Action item:
Please repeat the data exactly, leaving nothing out.

[Record extracts Boundary: Start]

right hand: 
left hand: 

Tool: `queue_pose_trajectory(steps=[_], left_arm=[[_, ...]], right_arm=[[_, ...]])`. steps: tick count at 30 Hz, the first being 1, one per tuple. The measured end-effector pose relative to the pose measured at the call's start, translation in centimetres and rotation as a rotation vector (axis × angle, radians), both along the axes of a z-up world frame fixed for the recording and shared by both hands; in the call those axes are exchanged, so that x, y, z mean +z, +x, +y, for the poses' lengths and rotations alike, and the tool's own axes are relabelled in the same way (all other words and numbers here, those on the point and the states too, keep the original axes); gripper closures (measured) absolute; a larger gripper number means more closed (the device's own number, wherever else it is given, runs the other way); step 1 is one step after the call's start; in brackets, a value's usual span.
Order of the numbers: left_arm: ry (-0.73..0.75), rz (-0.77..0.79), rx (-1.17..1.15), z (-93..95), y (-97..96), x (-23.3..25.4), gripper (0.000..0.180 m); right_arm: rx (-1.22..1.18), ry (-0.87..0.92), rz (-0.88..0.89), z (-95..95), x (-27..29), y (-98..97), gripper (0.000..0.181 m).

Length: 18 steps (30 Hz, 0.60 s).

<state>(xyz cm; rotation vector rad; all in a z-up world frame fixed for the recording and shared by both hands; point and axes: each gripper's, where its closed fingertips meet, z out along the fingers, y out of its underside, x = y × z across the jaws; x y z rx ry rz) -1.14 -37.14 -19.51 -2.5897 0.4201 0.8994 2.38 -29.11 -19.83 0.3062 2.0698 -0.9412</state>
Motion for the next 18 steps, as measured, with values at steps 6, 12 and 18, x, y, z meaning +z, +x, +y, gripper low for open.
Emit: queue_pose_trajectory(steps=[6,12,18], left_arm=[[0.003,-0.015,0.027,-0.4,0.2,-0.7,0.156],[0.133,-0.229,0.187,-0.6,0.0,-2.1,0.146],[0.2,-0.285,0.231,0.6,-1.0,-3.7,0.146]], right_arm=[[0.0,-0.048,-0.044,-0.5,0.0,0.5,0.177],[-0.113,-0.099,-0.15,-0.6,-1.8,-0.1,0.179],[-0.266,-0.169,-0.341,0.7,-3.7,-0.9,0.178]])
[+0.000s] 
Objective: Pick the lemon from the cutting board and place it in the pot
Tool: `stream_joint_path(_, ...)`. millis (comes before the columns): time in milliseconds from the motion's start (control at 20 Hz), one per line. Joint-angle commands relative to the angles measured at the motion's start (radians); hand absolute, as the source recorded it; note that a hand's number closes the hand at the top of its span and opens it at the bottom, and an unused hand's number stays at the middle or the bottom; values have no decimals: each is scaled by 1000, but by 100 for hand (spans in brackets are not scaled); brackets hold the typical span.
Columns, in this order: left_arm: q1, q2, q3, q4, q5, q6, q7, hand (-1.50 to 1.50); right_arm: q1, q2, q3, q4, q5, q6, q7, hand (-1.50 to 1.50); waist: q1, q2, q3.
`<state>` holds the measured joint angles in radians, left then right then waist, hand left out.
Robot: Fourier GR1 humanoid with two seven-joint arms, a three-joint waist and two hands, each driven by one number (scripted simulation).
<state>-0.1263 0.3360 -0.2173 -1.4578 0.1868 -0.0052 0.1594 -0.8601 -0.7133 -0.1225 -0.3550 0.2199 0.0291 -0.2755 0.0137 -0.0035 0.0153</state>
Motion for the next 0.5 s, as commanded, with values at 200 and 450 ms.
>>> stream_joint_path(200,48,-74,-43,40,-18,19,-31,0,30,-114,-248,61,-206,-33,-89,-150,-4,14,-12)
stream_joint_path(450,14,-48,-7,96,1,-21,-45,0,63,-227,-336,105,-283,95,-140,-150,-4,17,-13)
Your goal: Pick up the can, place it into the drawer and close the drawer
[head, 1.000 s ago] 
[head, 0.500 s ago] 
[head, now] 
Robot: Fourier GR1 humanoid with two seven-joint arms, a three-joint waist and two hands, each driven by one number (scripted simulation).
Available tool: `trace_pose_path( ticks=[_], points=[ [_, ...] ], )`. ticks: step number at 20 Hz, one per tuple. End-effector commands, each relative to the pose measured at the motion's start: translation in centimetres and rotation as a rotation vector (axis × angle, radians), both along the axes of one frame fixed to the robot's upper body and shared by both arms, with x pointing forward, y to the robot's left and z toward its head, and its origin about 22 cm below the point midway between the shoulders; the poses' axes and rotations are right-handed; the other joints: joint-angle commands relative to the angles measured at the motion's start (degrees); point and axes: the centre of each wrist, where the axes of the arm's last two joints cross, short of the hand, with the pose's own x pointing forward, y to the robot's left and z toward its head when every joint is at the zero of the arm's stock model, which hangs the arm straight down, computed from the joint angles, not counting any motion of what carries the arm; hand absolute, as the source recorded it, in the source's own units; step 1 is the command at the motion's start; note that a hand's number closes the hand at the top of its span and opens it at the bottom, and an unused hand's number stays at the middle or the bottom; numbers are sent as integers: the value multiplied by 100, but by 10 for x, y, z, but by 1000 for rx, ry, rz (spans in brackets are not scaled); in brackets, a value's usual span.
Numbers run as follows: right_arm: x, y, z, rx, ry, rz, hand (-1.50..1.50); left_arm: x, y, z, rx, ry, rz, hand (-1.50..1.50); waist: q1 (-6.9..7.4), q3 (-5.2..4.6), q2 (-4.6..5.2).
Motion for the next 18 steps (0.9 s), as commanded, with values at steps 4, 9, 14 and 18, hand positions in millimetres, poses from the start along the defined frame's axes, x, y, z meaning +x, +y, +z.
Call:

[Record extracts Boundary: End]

Your response:
right hand: 
left hand: 

Tool: `queue_pose_trajectory(steps=[_], left_arm=[[_, ...]], right_arm=[[_, ...]])`. steps: tick count at 30 Hz, the first being 1, one per tuple. The measured end-effector pose relative to the pose measured at the call's start, translation in centimetres and rotation as a rotation vector (axis × angle, radians), both along the axes of a z-up world frame fixed for the recording and shared by both hands; in the call those axes are exchanged, so that x, y, z mean +z, +x, +y, for the poses' lengths and rotations alike, and the tool's own axes are relabelled in the same way (all other words and numbers here, those on the point and the states too, keep the original axes); gripper closures (measured) absolute; a larger gripper number means more closed (the device's own number, wherever else it is given, runs the other way); step 1 is one step after the call's start; in brackets, a value's usual span.
Order of the numbers: left_arm: ry (-0.73..0.75), rz (-0.77..0.79), rx (-1.17..1.15), z (-93..95), y (-97..96), x (-23.3..25.4), gripper (0.000..0.180 m); right_arm: rx (-1.22..1.18), ry (-0.87..0.92), rz (-0.88..0.89), z (-95..95), x (-27..29), y (-98..97), gripper (0.000..0.181 m).

Length: 18 steps (30 Hz, 0.60 s).

<state>(xyz cm; rotation vector rad; all in a z-up world frame fixed for the recording and shared by both hands; point and axes: each gripper's, where its closed fingertips meet, z out along the fingers, y out of its underside, x = y × z across the jaws; x y z rx ry rz) -1.14 -37.14 -19.51 -2.5897 0.4201 0.8994 2.38 -29.11 -19.83 0.3062 2.0698 -0.9412</state>
Motion for the next 18 steps, as measured, with values at steps 6, 12 and 18, x, y, z meaning +z, +x, +y, gripper low for open.
Emit: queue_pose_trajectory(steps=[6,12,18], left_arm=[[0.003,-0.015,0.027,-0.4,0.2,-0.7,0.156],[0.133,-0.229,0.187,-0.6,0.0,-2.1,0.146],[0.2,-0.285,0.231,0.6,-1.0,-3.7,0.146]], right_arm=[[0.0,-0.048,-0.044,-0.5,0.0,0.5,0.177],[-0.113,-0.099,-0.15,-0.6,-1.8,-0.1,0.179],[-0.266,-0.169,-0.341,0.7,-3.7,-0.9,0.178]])
[+0.000s] 
Objective: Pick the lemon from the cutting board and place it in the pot
Tool: `stream_joint_path(_, ...)`. millis (comes before the columns): time in milliseconds from the motion's start (control at 20 Hz), one per line. Joint-angle commands relative to the angles measured at the motion's start (radians); hand absolute, as the source recorded it; note that a hand's number closes the hand at the top of its span and opens it at the bottom, and an unused hand's number stays at the middle or the bottom; values have no decimals: each is scaled by 1000, but by 100 for hand (spans in brackets are not scaled); brackets hold the typical span.
Columns, in this order: left_arm: q1, q2, q3, q4, q5, q6, q7, hand (-1.50 to 1.50); right_arm: q1, q2, q3, q4, q5, q6, q7, hand (-1.50 to 1.50); waist: q1, q2, q3.
`<state>` holds the measured joint angles in radians, left then right then waist, hand left out.
Robot: Fourier GR1 humanoid with two seven-joint arms, a three-joint waist and two hands, each driven by one number (scripted simulation).
<state>-0.1263 0.3360 -0.2173 -1.4578 0.1868 -0.0052 0.1594 -0.8601 -0.7133 -0.1225 -0.3550 0.2199 0.0291 -0.2755 0.0137 -0.0035 0.0153</state>
Motion for the next 0.5 s, as commanded, with values at 200 and 450 ms.
>>> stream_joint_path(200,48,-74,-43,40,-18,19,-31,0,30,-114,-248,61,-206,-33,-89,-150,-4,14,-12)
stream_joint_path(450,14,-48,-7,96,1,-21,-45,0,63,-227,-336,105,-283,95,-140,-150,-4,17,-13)
Your goal: Pick up the can, place it into the drawer and close the drawer
[head, 1.000 s ago] 
[head, 0.500 s ago] 
[head, now] 
Robot: Fourier GR1 humanoid with two seven-joint arms, a three-joint waist and two hands, each driven by one number (scripted simulation).
Available tool: `trace_pose_path( ticks=[_], points=[ [_, ...] ], )`. ticks: step number at 20 Hz, one per tuple. End-effector commands, each relative to the pose measured at the motion's start: translation in centimetres and rotation as a rotation vector (axis × angle, radians), both along the axes of one frame fixed to the robot's upper body and shared by both arms, with x pointing forward, y to the robot's left and z toward its head, and its origin about 22 cm below the point midway between the shoulders; the poses' axes and rotations are right-handed; the other joints: joint-angle commands relative to the angles measured at the motion's start (degrees); point and axes: the centre of each wrist, where the axes of the arm's last two joints cross, short of the hand, with the pose's own x pointing forward, y to the robot's left and z toward its head when every joint is at the zero of the arm's stock model, which hangs the arm straight down, computed from the joint angles, not counting any motion of what carries the arm; hand absolute, as the source recorded it, in the source's own units; step 1 is the command at the motion's start; note that a hand's number closes the hand at the top of its span and opens it at the bottom, and an unused hand's number stays at the middle or the bottom; numbers are sent as integers: the value multiplied by 100, but by 10 for x, y, z, but by 1000 for rx, ry, rz (spans in brackets are not scaled); in brackets, a value's usual span.
Numbers run as follows: right_arm: x, y, z, rx, ry, rz, hand (-1.50..1.50); left_arm: x, y, z, rx, ry, rz, hand (-1.50..1.50); waist: q1 (-6.9..7.4), q3 (-5.2..4.6), q2 (-4.6..5.2).
Motion for the next 18 steps (0.9 s), as commanded, with values at steps 4, 9, 14 and 18, hand positions in millimetres, poses from the start along the defined frame's axes, x, y, z meaning +x, +y, +z.
Call:

What came before makes up the full response.